Network, call routing, and call control infrastructures as well as Unified Communications and Collaboration applications and services must be designed and deployed with an understanding of the capacity and scalability of the individual components and the overall system. Similarly, deployment of operations and serviceability components and services must also be designed with attention to capacity and scalability considerations. When deploying various operations and serviceability applications and components, not only is it important to consider the scalability of these applications themselves, but you must also consider the scalability of the underlying infrastructures. Certainly the network infrastructure must have available bandwidth and be capable of handling the additional traffic load that those operations will create. Likewise, the call routing and control infrastructure must be capable of handling required inputs and outputs as facilitated by the various operations and serviceability components in use. For example, with operational applications and services such as voice quality monitoring and alerting and operations and fault monitoring, there are capacity implications for each of these individual applications or services in terms of the number of devices and call flows that can be monitored at a given time, but just as important is the scalability of the underlying infrastructure and monitored applications to handle the added network traffic and connections required for monitoring and alerting. While the monitoring and alerting application or service itself may be able to support the monitoring of many network devices and call flows, the underlying network or devices might not have available capacity to handle the probing connections or the alarm messaging load generated by the monitoring and alerting services.

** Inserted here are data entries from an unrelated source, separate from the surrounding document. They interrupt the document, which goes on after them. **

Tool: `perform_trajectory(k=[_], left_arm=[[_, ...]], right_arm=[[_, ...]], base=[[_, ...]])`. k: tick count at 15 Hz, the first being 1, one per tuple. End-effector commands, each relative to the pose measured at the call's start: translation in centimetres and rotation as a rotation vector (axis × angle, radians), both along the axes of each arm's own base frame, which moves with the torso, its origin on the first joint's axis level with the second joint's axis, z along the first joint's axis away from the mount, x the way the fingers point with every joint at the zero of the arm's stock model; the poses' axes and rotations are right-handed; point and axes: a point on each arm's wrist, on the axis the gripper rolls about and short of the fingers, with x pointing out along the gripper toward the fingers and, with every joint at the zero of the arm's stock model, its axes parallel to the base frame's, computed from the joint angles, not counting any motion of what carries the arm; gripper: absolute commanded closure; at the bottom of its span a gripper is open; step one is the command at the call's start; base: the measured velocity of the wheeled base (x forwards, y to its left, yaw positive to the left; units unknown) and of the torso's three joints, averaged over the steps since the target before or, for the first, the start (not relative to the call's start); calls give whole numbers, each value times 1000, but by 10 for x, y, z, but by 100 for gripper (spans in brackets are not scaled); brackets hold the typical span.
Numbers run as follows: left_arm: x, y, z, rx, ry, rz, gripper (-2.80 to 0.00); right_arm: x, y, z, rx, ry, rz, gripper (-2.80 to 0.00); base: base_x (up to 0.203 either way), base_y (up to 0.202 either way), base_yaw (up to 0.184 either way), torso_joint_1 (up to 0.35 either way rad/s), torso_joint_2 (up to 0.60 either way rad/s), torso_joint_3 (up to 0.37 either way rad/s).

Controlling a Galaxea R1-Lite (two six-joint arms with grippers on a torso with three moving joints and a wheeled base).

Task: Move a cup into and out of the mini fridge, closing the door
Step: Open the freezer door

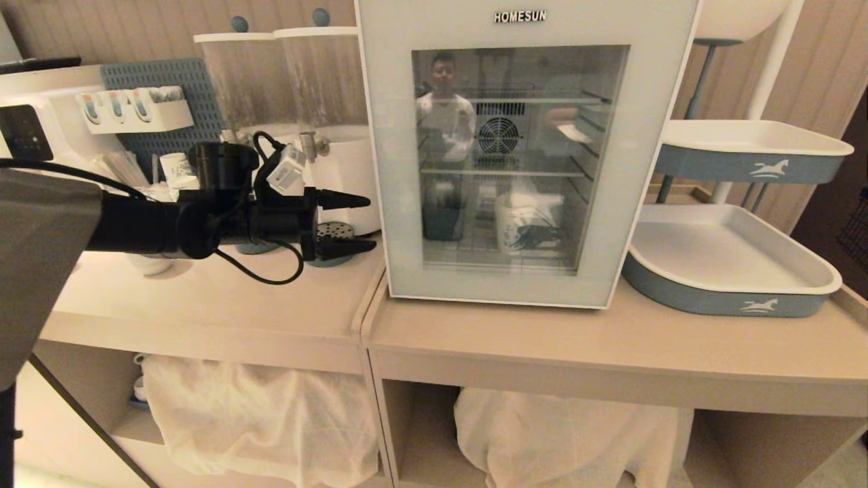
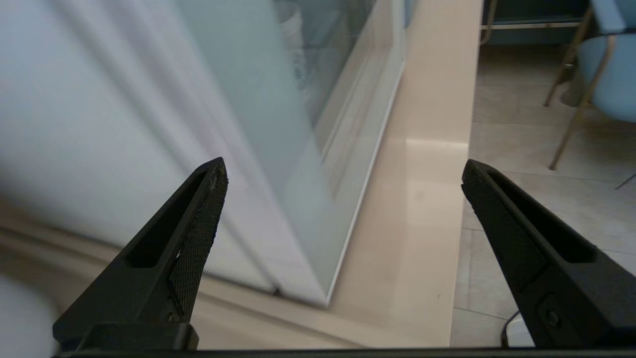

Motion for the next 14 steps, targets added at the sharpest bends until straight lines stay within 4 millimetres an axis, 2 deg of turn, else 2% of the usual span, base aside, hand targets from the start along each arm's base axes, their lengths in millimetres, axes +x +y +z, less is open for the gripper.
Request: perform_trajectory(k=[1, 4, 11, 14], left_arm=[[-3, 9, 10, -4, -28, 10, -280], [3, 6, 8, -3, -13, 8, -280], [20, -19, 1, 11, -14, 3, -280], [22, -19, -1, 14, -16, 14, -280]], right_arm=[[0, 0, 0, 0, 2, 1, 0], [0, 0, 0, 0, 0, 1, 0], [0, 0, 0, 0, 2, 1, 0], [0, 0, 0, 0, 2, 1, 0]], base=[[0, 0, 0, 0, 0, 0], [0, 0, 0, 0, 0, 0], [0, 0, 0, 0, 0, 0], [0, 0, 0, 0, 0, 0]])
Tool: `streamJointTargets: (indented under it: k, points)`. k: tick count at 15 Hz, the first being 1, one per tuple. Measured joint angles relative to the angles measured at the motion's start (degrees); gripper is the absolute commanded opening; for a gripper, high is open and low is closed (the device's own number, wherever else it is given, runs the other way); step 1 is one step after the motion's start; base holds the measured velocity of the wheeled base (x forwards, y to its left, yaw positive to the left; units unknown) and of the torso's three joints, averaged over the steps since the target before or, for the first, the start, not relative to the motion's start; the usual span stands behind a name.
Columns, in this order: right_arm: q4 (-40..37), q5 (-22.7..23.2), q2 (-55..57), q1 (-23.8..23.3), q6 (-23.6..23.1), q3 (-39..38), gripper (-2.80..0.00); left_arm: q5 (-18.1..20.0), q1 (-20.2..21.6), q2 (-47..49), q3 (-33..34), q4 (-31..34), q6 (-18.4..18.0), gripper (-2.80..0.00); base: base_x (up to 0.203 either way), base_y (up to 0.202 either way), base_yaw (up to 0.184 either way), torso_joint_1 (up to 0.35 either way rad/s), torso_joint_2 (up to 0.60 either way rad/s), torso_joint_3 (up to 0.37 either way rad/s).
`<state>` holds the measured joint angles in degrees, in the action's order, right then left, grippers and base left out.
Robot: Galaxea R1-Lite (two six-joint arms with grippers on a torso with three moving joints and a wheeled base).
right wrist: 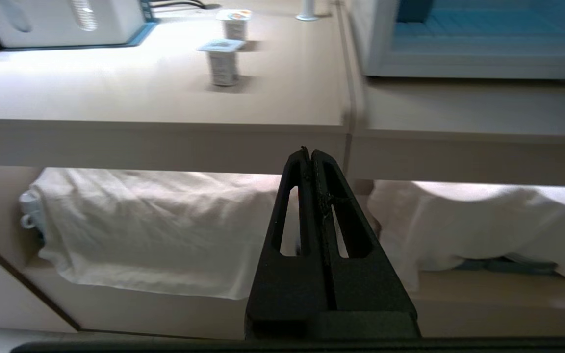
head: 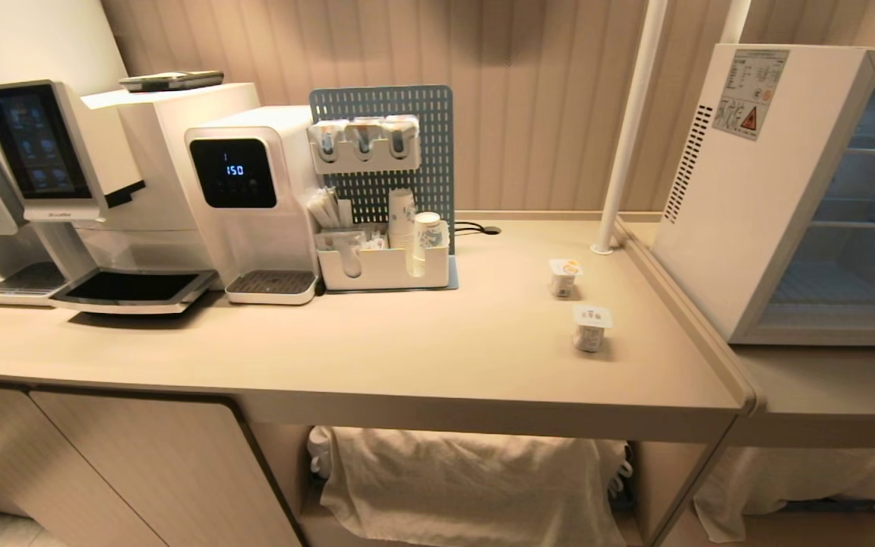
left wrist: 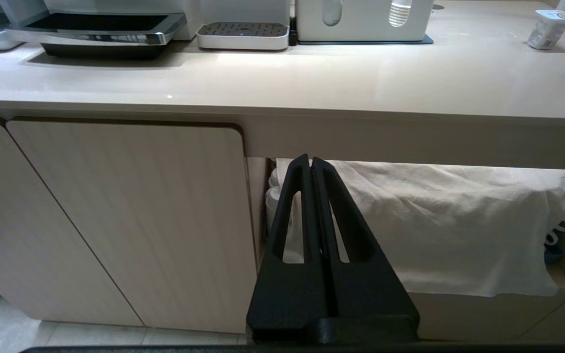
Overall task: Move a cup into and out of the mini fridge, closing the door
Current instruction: Close the freezer door
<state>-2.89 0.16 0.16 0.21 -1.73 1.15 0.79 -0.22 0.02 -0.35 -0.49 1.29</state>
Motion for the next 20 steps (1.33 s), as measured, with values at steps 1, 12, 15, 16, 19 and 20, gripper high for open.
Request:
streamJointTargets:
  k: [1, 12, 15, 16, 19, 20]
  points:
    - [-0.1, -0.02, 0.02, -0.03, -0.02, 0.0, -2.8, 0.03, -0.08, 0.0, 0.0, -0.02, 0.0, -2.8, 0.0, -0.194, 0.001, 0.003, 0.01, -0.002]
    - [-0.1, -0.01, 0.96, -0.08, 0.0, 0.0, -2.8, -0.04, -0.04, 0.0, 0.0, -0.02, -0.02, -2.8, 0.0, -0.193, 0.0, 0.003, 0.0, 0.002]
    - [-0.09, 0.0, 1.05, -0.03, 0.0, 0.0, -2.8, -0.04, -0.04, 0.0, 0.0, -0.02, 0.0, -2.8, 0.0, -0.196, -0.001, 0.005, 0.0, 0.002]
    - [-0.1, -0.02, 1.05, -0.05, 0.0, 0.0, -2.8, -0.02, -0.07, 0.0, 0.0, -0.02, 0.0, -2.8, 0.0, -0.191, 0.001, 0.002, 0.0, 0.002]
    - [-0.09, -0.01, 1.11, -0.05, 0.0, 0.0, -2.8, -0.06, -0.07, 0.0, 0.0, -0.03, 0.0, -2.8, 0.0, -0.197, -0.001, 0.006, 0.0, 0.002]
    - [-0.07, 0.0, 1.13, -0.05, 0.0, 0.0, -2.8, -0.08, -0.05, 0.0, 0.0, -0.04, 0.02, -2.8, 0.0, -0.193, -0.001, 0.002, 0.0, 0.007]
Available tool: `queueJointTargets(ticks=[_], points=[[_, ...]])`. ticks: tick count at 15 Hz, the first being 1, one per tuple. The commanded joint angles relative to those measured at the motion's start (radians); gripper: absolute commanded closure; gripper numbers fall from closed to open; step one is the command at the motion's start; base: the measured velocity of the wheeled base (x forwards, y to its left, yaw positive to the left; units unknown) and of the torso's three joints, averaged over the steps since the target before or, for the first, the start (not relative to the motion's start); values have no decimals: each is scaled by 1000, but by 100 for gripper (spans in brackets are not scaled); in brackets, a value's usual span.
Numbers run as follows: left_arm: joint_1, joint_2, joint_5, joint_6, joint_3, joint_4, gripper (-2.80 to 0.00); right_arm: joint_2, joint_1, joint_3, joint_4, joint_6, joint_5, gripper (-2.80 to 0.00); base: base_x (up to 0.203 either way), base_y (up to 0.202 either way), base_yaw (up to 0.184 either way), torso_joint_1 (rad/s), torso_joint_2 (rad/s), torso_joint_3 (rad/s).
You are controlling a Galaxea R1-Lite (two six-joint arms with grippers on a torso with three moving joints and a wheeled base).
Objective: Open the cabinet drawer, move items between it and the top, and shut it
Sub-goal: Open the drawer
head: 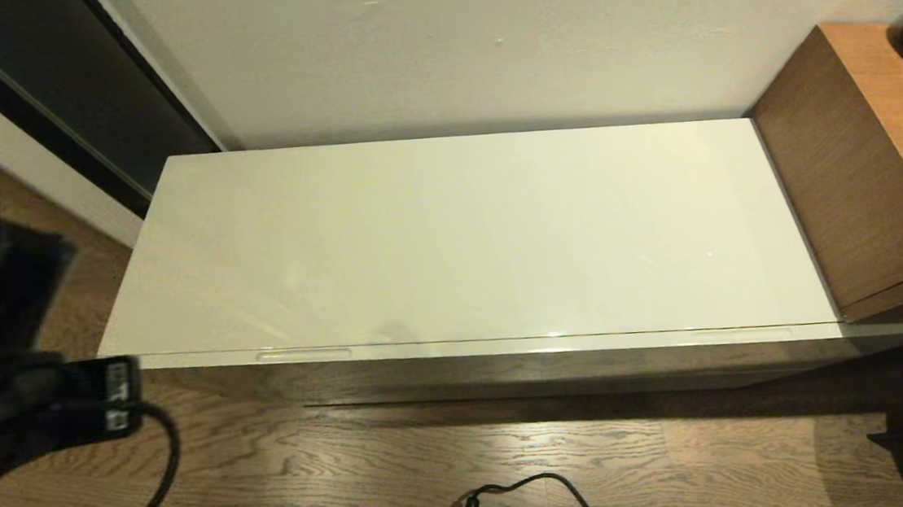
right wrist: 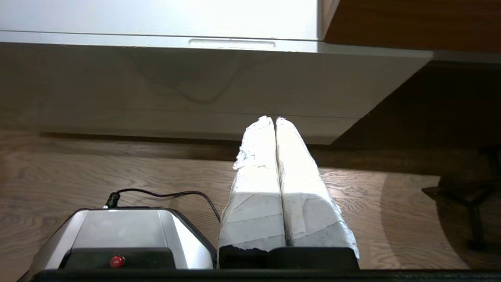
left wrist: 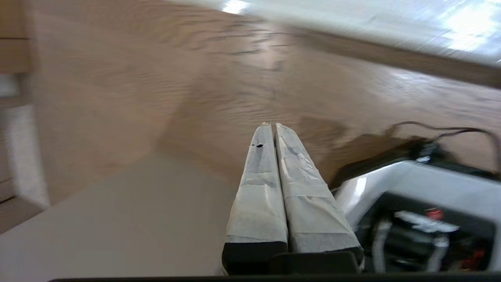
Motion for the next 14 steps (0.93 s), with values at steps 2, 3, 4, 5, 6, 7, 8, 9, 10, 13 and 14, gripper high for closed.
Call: queueJointTargets(ticks=[2,3,4,5,6,7,8,9,10,13,14], points=[[14,-353,51,-23,28,300,0,0,0,0,0,-1,0,0,0,0,0,0,0,0],[56,-419,55,-27,7,402,0,0,0,0,0,-1,0,0,0,0,0,0,0,0],[95,-473,56,-29,-16,494,0,0,0,0,0,-1,0,0,0,0,0,0,0,0],[124,-530,56,-29,-28,566,0,0,0,0,0,-1,1,0,0,0,0,0,0,0],[152,-565,57,-26,-37,629,0,0,0,0,0,-1,0,0,0,0,0,0,0,0],[191,-595,54,-10,-46,654,0,0,0,0,0,-1,0,0,0,0,0,0,0,0],[219,-610,41,9,-53,668,0,0,0,0,0,-1,0,0,0,0,0,0,0,0],[266,-624,8,44,-61,674,0,0,0,0,0,-1,1,0,0,0,0,0,0,0],[309,-650,-33,91,-62,675,0,0,0,0,0,-1,0,0,0,0,0,0,0,0],[451,-825,-185,278,2,672,0,0,0,0,0,-1,1,0,0,0,0,0,0,0],[480,-903,-222,338,56,675,0,1,0,0,0,-1,1,0,0,0,0,0,0,0]])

For operation applications or services that provide user or device provisioning capabilities, capacity planning considerations include things such as ensuring that the provisioning application can handle the requested load and also that user or device provisioning operations not only do not exceed the number of support devices or users for a particular underlying Unified Communications application or service, but also that provisioning or configuration change transactions do not exceed either the capacity of the underlying network or the rate at which a particular application can handle transactions. In most cases additional capacity can be added by increasing the number of operational provisioning application servers or by increasing the size or number of underlying Unified Communications and Collaboration applications or service instances, assuming the underlying network and call routing and control infrastructures are capable of handling this additional load.
For a complete discussion of system sizing, capacity planning, and deployment considerations related to sizing, refer to the chapter on Collaboration Solution Sizing Guidance.